Deep RL in Ludii (general game playing)¶
Problem Description¶
learning to play board games (policies and/or value functions) in the Ludii system: a single system with ~1400 distinct games described in its custom game description language (a DSL). Ludii compiles game description files into runnable simulators.
Why was tailoring needed?¶
biquitous assumption in pretty much the entire Deep RL field is that, when we have a domain (e.g., a particular game), we can precisely enumerate or define the whole action space. This is necessary for the established approach (which the entire field follows) for discrete-action-space tasks, where the number of output nodes of a neural network is equal to the number of actions. This is impossible in Ludii: from a game description file, I cannot automatically infer the action space of the entire game a priori. I can only, given a current state, generate a list of legal moves for that particular state. Hence: don’t even know how many output nodes my neural network needs.
Baseline algorithm¶
AlphaZero-like training of a neural network with policy and state value heads, combined with MCTS.
Tailoring process¶
we could make a reasonable approximation of the action space that works okay for many games. But there are new risks that were never considered as possibilities by established deep RL methodologies: we sometimes have multiple different actions mapping to a single output node in the policy head. This raises questions about how to train that node (if one action is really good but the other really bad, should the output node have a high or low probability? Probably naively going in between is not great). There is also interesting interaction with the MCTS component, because it searches for a specific state at a time, and actually is able to distinguish between the actions that a DNN cannot distinguish between. Alternative solution is to include an actual feature-based representation of actions, and swap the action over to the input instead of the output. But then we need one forwards pass per action per state, instead of just one per state (giving outputs for all actions in parallel).
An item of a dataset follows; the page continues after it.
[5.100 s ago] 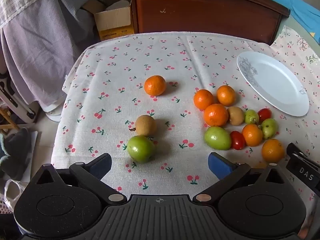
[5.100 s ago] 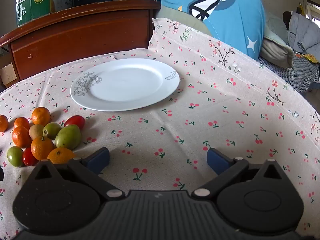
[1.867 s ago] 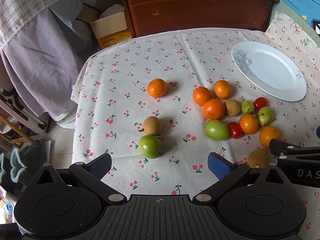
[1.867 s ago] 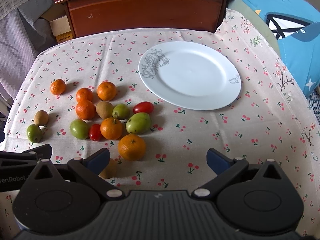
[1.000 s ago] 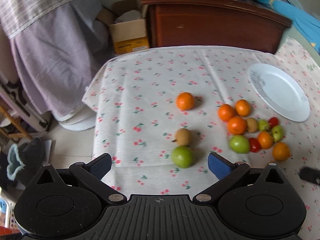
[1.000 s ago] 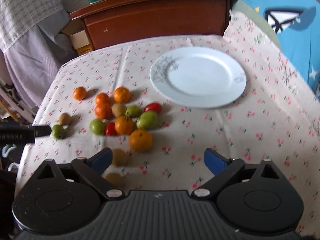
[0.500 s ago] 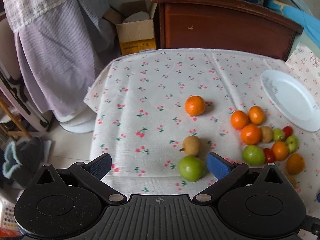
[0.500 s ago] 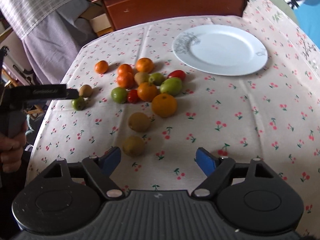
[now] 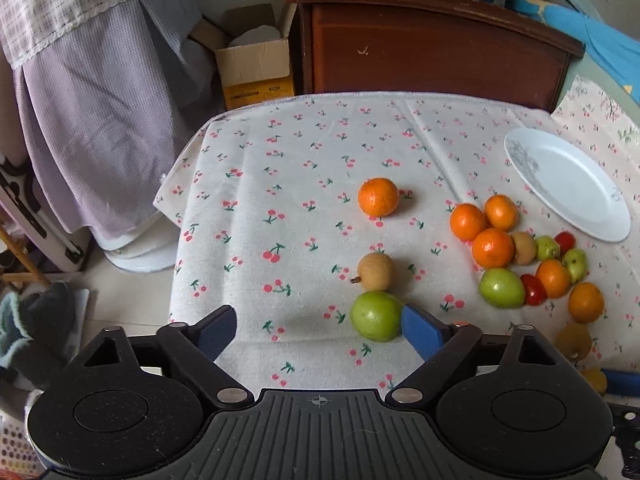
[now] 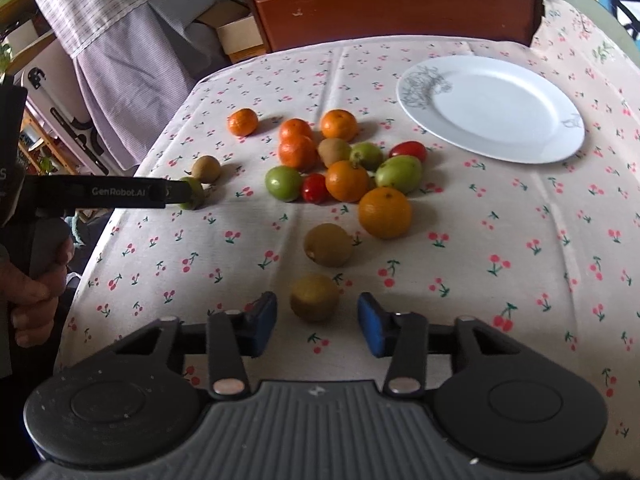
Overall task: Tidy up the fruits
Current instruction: 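Grasp the green lime with the left tool while the right tool grasps a brown kiwi, then carry the lime and kiwi onto the white plate and open both tools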
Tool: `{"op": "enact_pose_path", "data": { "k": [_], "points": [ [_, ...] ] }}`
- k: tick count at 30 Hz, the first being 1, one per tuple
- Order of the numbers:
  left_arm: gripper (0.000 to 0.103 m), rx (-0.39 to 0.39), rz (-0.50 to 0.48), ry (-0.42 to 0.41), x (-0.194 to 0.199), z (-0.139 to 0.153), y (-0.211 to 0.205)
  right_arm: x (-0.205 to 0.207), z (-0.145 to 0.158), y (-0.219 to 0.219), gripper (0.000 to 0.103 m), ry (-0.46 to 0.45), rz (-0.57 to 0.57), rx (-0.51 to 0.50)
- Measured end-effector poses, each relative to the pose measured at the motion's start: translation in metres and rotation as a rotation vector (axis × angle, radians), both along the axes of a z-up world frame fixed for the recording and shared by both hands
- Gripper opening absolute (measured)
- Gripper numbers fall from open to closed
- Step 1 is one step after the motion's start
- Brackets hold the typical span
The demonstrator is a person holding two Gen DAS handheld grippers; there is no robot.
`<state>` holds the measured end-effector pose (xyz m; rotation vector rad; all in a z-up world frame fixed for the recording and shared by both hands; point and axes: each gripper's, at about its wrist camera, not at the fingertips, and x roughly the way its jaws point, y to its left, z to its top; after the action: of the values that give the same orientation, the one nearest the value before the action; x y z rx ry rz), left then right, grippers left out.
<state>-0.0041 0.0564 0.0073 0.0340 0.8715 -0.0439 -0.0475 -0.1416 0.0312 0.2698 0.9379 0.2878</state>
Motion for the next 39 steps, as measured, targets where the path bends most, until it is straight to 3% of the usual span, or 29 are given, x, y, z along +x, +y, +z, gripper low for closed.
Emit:
{"op": "enact_pose_path", "data": {
  "k": [3, 9, 14, 20, 29, 39],
  "points": [
    [0.081, -0.013, -0.017, -0.004, 0.001, -0.001, -0.002, 0.001, 0.000, 0.003, 0.027, -0.007, 0.010, 0.003],
    [0.070, -0.028, -0.062, -0.002, 0.000, -0.004, -0.011, 0.002, 0.000, 0.000, 0.026, -0.002, 0.002, 0.025],
    [0.047, -0.044, -0.090, 0.022, 0.002, -0.010, -0.016, 0.003, 0.000, -0.003, 0.026, 0.006, -0.018, 0.042],
    [0.030, -0.035, -0.124, 0.009, 0.002, -0.013, -0.024, 0.005, 0.000, -0.008, 0.026, 0.012, -0.034, 0.065],
    [0.029, -0.088, -0.146, 0.013, -0.005, -0.003, -0.027, 0.008, 0.009, -0.019, 0.026, -0.009, -0.067, 0.080],
    [0.029, -0.156, -0.261, -0.058, -0.006, 0.022, -0.064, 0.015, 0.031, -0.047, 0.026, -0.093, -0.152, 0.119]
  ]
}}
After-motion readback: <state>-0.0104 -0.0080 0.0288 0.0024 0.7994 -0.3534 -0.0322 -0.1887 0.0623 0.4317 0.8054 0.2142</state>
Only explored this with linear functions, not DNNs.
What was tailored¶
problem description was tailored in the sense that we really want to use Ludii (no other system exists with anywhere close to as many different games). Given that constraint, tailoring of neural network architecture, training algorithm, and integration with search became necessary.
Main problem characteristics¶
- Sequential decision-making.
- Discrete action space.
- Lots of problem instances (~1400 distinct board games) described in a single DSL.
- Somewhat inefficient simulator (due to need to compile from DSL).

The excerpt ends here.